В нашем языке существуют тысячи устойчивых выражений. Мы спрашиваем: "Was mag er wohl im Schilde führen?" /"Что он замышляет?"/ и в большинстве случаев уже не знаем, что имеется в виду герб, на котором 700 лет назад можно было прочесть имя и родословную закованного в латы рыцаря, как сегодня на именной табличке участника конференции. Мы объявляем, что не намерены выносить "обвинительный приговор" нашему соседу /"über
unserem Nachbarn den Stab brechen"/: кто из нас еще помнит, что когда-то судья, в последний раз зачитывая осужденному смертный приговор через повешение, ломал над его головой маленький прут как символ лишения жизни, а затем бросал обломки в лицо преступнику?
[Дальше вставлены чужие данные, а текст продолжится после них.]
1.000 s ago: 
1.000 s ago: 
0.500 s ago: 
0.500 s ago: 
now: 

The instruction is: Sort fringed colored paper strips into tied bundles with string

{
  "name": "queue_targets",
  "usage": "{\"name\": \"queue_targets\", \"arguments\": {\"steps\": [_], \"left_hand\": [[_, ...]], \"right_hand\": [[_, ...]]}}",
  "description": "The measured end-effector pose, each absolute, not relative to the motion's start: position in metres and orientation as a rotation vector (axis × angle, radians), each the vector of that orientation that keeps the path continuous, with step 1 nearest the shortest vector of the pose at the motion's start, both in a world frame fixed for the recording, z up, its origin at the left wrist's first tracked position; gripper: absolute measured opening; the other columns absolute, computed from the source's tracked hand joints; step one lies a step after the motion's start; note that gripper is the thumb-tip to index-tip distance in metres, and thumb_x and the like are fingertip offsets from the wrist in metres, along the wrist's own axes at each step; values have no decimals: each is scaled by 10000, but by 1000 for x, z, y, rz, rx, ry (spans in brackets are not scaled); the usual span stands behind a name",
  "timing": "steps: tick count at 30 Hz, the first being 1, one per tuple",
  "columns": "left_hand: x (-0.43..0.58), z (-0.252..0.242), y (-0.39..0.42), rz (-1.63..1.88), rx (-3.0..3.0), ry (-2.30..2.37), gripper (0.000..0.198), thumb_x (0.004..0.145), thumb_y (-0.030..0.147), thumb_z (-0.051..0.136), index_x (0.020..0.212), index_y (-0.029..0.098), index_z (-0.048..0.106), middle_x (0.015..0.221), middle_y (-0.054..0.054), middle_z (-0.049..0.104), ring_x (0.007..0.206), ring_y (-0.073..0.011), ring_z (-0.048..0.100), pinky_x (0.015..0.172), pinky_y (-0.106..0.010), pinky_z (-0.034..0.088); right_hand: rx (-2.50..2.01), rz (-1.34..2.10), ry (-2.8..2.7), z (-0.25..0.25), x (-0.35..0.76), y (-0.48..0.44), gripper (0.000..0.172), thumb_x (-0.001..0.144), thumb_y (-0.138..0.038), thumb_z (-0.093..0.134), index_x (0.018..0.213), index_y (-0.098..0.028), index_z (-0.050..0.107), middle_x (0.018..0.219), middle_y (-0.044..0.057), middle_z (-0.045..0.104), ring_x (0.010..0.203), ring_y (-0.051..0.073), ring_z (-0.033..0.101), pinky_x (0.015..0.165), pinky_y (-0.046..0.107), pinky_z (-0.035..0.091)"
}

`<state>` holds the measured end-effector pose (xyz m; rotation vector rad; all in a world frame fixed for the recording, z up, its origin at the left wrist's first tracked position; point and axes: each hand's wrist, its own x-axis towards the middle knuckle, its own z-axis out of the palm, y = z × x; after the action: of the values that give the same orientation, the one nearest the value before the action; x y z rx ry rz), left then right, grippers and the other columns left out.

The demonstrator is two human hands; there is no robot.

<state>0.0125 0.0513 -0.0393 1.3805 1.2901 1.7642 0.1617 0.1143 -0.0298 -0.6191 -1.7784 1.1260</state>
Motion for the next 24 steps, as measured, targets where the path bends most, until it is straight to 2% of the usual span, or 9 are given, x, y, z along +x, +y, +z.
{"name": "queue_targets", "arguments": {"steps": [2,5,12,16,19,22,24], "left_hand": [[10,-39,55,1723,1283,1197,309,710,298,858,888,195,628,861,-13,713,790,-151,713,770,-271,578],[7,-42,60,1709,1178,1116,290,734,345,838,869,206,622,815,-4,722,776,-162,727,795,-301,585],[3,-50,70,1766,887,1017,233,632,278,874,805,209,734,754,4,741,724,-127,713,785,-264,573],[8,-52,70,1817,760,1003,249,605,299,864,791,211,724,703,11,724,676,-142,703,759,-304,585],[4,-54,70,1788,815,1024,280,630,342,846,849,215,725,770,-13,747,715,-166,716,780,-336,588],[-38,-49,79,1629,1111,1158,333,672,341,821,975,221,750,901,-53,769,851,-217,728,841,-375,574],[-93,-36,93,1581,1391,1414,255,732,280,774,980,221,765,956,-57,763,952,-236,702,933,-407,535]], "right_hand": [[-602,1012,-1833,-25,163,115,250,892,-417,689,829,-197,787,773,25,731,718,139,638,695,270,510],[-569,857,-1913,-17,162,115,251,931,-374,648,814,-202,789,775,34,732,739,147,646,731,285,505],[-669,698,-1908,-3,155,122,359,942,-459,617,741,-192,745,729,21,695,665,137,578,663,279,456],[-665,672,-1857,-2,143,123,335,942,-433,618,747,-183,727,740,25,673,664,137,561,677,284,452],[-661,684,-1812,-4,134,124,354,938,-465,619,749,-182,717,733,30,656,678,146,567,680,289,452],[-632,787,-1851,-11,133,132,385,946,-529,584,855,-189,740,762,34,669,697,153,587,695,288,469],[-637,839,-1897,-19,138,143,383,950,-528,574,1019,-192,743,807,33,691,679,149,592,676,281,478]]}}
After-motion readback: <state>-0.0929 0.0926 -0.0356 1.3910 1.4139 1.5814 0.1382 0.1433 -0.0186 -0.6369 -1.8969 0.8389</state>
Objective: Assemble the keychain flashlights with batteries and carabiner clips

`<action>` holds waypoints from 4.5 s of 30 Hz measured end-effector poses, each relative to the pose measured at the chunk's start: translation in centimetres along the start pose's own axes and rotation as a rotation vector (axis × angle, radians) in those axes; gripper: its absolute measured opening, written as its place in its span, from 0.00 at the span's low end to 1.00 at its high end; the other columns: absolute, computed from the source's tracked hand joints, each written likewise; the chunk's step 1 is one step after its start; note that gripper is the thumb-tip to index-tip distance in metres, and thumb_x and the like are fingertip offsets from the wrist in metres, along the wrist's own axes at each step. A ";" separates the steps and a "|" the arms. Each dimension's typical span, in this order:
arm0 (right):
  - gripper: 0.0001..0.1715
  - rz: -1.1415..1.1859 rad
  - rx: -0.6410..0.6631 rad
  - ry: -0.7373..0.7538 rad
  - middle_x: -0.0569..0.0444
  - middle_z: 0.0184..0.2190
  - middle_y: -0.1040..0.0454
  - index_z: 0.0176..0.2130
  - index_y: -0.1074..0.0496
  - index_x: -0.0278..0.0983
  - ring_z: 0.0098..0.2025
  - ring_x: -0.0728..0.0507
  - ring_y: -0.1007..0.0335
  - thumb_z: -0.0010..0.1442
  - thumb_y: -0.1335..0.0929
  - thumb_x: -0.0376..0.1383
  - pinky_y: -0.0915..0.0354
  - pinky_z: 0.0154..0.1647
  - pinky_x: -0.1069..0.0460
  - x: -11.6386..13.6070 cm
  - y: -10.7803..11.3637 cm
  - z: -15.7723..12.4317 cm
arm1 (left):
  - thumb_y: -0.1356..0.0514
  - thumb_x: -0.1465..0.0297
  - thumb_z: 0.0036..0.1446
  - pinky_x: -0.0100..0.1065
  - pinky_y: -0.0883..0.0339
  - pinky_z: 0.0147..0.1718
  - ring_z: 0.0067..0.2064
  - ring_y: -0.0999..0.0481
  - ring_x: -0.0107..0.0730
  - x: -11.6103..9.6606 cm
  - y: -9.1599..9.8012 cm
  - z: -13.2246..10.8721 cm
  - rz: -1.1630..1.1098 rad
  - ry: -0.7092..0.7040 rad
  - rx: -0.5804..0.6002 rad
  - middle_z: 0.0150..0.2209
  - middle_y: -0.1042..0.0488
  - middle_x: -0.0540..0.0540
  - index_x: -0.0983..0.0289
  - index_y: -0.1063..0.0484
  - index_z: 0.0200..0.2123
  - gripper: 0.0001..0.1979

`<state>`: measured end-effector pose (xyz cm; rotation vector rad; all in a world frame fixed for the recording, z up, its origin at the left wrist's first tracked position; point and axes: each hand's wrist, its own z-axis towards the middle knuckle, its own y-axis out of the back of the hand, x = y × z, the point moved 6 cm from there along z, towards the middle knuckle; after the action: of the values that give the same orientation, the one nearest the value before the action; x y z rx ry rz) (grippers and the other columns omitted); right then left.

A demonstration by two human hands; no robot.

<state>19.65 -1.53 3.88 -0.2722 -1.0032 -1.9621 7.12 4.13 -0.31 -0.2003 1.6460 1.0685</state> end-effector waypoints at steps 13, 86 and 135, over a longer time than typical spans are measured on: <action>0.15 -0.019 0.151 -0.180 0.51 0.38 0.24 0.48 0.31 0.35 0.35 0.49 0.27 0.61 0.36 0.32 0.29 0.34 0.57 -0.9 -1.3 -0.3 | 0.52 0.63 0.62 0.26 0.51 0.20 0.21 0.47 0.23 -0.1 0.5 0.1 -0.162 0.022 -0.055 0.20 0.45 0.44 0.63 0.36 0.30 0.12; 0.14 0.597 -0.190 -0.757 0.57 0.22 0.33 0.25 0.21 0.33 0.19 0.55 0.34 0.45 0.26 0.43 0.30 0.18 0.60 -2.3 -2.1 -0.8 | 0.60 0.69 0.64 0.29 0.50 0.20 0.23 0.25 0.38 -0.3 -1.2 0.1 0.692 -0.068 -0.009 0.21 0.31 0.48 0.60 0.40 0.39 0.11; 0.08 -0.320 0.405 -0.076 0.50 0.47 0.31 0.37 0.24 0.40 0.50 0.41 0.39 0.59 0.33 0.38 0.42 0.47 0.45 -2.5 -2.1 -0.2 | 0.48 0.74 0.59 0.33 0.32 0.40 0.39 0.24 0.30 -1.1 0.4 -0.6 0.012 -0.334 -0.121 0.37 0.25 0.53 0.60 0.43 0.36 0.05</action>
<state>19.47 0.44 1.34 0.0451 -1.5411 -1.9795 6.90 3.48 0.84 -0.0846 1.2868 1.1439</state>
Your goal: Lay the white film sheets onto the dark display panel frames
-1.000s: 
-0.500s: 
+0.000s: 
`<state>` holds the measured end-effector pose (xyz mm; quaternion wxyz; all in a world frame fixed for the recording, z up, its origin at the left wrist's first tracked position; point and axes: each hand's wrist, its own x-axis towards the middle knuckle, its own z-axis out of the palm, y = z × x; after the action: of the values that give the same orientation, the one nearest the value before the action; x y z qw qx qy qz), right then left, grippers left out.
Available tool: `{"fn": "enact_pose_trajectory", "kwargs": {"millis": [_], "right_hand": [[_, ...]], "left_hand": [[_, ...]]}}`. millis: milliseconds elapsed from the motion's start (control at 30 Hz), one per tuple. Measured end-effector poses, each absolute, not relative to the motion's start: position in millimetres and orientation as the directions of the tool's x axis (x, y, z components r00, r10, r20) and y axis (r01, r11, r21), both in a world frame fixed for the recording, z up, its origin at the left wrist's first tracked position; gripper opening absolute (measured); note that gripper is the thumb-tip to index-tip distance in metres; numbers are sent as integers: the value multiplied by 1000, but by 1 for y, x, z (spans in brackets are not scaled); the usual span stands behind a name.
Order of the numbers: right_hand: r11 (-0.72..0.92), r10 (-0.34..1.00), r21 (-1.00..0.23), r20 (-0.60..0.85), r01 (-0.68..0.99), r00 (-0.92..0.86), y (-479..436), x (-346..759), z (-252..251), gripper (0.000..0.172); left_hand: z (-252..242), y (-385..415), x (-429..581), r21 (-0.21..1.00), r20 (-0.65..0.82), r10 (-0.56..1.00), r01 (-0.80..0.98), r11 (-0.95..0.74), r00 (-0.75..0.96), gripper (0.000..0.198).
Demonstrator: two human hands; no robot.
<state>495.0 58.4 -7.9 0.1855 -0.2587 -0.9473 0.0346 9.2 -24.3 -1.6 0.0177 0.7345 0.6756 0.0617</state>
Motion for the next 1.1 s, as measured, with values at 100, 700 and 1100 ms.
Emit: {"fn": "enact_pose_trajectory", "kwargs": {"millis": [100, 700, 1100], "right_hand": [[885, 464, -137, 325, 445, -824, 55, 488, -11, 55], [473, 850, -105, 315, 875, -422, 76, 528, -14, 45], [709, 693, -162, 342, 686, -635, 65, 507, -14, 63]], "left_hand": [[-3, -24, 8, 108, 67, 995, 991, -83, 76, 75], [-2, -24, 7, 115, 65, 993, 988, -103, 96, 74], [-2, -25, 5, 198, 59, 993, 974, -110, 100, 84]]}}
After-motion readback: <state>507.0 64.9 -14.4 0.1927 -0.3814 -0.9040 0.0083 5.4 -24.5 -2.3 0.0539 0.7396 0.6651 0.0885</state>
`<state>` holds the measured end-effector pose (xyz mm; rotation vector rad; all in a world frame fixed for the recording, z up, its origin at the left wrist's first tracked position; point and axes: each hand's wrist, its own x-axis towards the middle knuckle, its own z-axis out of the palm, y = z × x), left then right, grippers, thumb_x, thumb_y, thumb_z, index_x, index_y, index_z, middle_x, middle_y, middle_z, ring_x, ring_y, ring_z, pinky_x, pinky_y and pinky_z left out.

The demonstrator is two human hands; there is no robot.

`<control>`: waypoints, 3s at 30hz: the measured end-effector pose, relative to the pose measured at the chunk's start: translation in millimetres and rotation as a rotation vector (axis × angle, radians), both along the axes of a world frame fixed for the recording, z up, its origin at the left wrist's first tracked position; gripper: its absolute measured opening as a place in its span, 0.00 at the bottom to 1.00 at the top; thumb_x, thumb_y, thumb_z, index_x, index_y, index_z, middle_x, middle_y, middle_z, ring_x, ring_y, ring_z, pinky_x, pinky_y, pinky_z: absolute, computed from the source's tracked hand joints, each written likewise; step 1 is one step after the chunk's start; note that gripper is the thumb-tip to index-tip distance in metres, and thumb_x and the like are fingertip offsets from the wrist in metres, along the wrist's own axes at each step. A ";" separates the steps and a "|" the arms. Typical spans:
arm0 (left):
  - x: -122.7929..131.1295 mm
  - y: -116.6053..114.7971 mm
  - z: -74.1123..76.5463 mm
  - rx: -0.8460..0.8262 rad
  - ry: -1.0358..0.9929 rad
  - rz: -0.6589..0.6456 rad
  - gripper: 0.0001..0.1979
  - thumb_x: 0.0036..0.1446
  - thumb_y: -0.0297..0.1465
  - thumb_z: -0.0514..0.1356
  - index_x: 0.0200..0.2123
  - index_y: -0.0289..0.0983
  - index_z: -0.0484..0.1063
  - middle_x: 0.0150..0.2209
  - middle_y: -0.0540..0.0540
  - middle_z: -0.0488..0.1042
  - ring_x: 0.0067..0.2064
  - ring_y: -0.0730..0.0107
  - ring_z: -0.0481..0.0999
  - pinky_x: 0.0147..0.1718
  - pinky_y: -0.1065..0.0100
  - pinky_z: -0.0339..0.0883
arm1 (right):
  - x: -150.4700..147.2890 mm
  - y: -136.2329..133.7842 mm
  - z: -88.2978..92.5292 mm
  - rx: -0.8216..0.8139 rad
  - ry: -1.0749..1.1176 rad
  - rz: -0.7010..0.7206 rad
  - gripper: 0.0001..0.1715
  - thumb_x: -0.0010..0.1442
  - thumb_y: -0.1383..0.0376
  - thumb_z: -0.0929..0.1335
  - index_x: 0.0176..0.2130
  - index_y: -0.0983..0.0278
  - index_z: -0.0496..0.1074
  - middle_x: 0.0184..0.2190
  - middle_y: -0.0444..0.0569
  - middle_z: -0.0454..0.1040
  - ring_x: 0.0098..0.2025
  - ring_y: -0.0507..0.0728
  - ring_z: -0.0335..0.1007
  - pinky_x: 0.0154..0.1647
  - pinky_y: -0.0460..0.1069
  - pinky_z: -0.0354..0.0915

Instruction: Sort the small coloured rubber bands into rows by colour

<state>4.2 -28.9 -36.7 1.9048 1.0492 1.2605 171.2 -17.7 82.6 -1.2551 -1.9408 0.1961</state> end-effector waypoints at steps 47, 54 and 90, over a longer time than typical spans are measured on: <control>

Большинство выражений таят в себе много интересного: когда их исследуешь, открывается картина давно ушедших отношений, и устойчивые отношения оказываются богаче и занимательней. Но в этом заключается и угроза, потому что фразеологизмы должны сказать то, что должны, а не буквально: они описывают, они скрывают, они усиливают или затушевывают подразумеваемое; их воздействие неопределенно и по возможности они не должны быть конкретными. Устойчивые выражения отбрасывают полутени, что может развеселить или разозлить.
Или же фразеологизмы вызывают восстановление контекста, возникающее интуитивно у партнера, так, узнаем, что некто балансирует на острие ножа /"auf des Messers Schneide steht"/; Нас охватывает напряжение, словно мы сопереживаем акробатическому трюку: удастся ли удержать рискованное равновесие или последует несчастье?